I really appreciate all the trouble you’ve taken to learn the Internet, and the in’s and out’s of e-mail. You must have worked hard .....What does your organization say about the Bible’s admonition that to "spare the rod, spoils the child" and ‘he that loves his child, chastens him" (Proverbs 13:24)? - Laura Meidinger

*** We go with the gentle teachings of Jesus, over the harsh, authoritarian advice of Solomon, who evidently was passing on the abuse - (considered enlightened at the time)) - that he himself experienced as a child. Jesus’ message was to humanize and replace with compassion the brutal practices of 2,000 years ago. That’s the short answer to your question. (Also see above quotes from clergy.) Later on we expect to take up biblical discussion in more depth. - N.L.

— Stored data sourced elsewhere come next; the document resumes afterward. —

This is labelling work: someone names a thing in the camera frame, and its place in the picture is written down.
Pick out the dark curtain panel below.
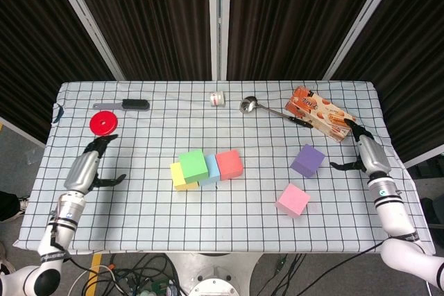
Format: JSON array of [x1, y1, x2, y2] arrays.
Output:
[[227, 0, 388, 81], [65, 0, 213, 81], [331, 0, 444, 164], [0, 0, 117, 144]]

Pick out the floor power strip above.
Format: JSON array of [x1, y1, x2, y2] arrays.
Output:
[[140, 277, 181, 296]]

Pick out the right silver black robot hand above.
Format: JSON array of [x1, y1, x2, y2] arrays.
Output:
[[329, 118, 393, 176]]

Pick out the white frame rail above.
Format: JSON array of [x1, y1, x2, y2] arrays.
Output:
[[0, 117, 46, 148], [404, 153, 444, 168]]

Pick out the blue table clip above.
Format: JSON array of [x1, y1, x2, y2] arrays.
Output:
[[52, 103, 65, 125]]

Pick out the green foam cube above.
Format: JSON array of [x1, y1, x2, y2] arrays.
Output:
[[178, 148, 210, 183]]

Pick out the person leg black trousers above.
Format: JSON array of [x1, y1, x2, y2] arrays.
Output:
[[0, 190, 31, 223]]

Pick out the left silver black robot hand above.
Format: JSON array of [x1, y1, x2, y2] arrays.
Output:
[[63, 134, 128, 195]]

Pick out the black floor cable tangle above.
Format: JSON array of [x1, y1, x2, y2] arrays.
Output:
[[110, 253, 185, 296]]

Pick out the orange biscuit box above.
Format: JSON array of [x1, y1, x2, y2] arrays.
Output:
[[284, 85, 357, 143]]

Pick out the yellow foam cube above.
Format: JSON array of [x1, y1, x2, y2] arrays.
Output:
[[169, 162, 200, 192]]

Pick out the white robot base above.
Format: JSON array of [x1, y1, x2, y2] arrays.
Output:
[[164, 252, 263, 296]]

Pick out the metal ladle black handle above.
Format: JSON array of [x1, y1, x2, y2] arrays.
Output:
[[239, 96, 315, 130]]

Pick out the red plastic disc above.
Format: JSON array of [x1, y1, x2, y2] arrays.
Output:
[[89, 110, 119, 137]]

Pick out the pink foam cube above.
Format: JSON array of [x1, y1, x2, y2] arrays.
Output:
[[275, 183, 311, 219]]

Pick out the purple foam cube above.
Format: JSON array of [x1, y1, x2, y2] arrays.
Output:
[[290, 143, 326, 179]]

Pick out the white floor cable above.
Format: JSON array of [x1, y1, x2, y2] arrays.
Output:
[[67, 263, 129, 296]]

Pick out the white frame post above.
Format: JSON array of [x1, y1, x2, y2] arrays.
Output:
[[46, 0, 126, 81], [207, 0, 232, 81], [322, 0, 407, 81]]

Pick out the black cable green plug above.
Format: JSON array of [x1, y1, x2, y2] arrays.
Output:
[[266, 253, 308, 296]]

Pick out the blue foam cube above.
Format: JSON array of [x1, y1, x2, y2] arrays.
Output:
[[199, 153, 221, 186]]

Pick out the red foam cube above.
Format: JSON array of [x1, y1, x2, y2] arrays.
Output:
[[215, 149, 244, 181]]

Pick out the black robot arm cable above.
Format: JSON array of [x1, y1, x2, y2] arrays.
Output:
[[305, 240, 386, 296]]

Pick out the white black checked tablecloth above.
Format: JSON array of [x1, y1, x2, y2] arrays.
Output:
[[13, 80, 436, 255]]

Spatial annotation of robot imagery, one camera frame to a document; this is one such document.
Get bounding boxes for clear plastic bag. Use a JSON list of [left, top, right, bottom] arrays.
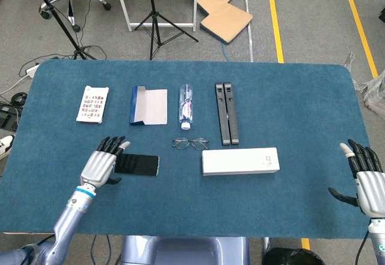
[[359, 75, 385, 118]]

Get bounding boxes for black waste bin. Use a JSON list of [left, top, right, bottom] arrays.
[[263, 248, 325, 265]]

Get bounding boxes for smartphone with teal back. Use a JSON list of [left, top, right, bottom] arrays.
[[113, 153, 161, 176]]

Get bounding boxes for black camera tripod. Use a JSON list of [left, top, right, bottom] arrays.
[[134, 0, 199, 61]]

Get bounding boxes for white black sneaker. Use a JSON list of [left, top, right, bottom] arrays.
[[0, 134, 15, 160]]

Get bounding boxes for white desk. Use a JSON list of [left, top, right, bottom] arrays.
[[112, 0, 198, 33]]

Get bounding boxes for blue-grey robot torso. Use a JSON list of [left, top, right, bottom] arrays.
[[120, 235, 251, 265]]

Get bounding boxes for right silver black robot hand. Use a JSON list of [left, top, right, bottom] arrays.
[[327, 139, 385, 218]]

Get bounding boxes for clear plastic water bottle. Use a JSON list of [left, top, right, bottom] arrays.
[[179, 83, 193, 131]]

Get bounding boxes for blue table cloth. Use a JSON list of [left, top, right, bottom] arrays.
[[0, 59, 371, 239]]

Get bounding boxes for white paperback book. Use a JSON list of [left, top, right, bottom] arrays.
[[76, 85, 109, 124]]

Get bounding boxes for black slanted light stand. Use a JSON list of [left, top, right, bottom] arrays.
[[28, 0, 97, 61]]

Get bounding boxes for long white cardboard box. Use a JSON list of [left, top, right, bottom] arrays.
[[201, 147, 280, 177]]

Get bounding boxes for open blue cardboard box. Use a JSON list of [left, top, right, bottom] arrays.
[[129, 85, 168, 126]]

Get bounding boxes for blue floor cable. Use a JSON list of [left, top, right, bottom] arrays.
[[221, 42, 231, 63]]

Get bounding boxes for black folded laptop stand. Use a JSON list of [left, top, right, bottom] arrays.
[[214, 81, 240, 146]]

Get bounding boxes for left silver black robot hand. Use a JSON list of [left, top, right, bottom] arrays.
[[78, 136, 132, 189]]

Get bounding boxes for thin black-rimmed glasses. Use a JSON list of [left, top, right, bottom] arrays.
[[172, 137, 210, 151]]

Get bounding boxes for black floor box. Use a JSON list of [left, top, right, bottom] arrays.
[[0, 102, 22, 129]]

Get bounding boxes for tan cardboard sheet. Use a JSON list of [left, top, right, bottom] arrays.
[[176, 0, 258, 43]]

Thank you very much for your newsletter, with the wonderful letter [from] a father. I love his sentence: It is so much easier without hitting! Of course it is because you have not to deal with a wounded person that can no longer trust you, that is in defense and fear and expecting the next humiliation. Why is it so difficult to understand the most obvious things?... Maybe we should publish [more] letters like that, personal reports of people who once were beaten and managed however to see through this lie ... people who first hit, and then learned to change ... My best wishes, Alice Miller, [author of FOR YOUR OWN GOOD - Hidden Cruelty in Childrearing and the Roots of Violence], Geneva, Switzerland

Great newsletter. ... what about youths that are in gangs, many whose parents have abandoned them .... It's a tough area that I know little about, but they need help and their parents need advice. - I. Neal, Beaumont, TX

*** After working with troubled and troublesome youth, I found that the work must be done at the infant/toddler/level. That’s when the damage is done that we see exhibited in their adolescence. The Gleucks’ studies of delinquency show that the parents emotionally abandoned them at the 0-6 age; it is not until adolescence that they are able to escape to seek a "family" among peers. - N.L.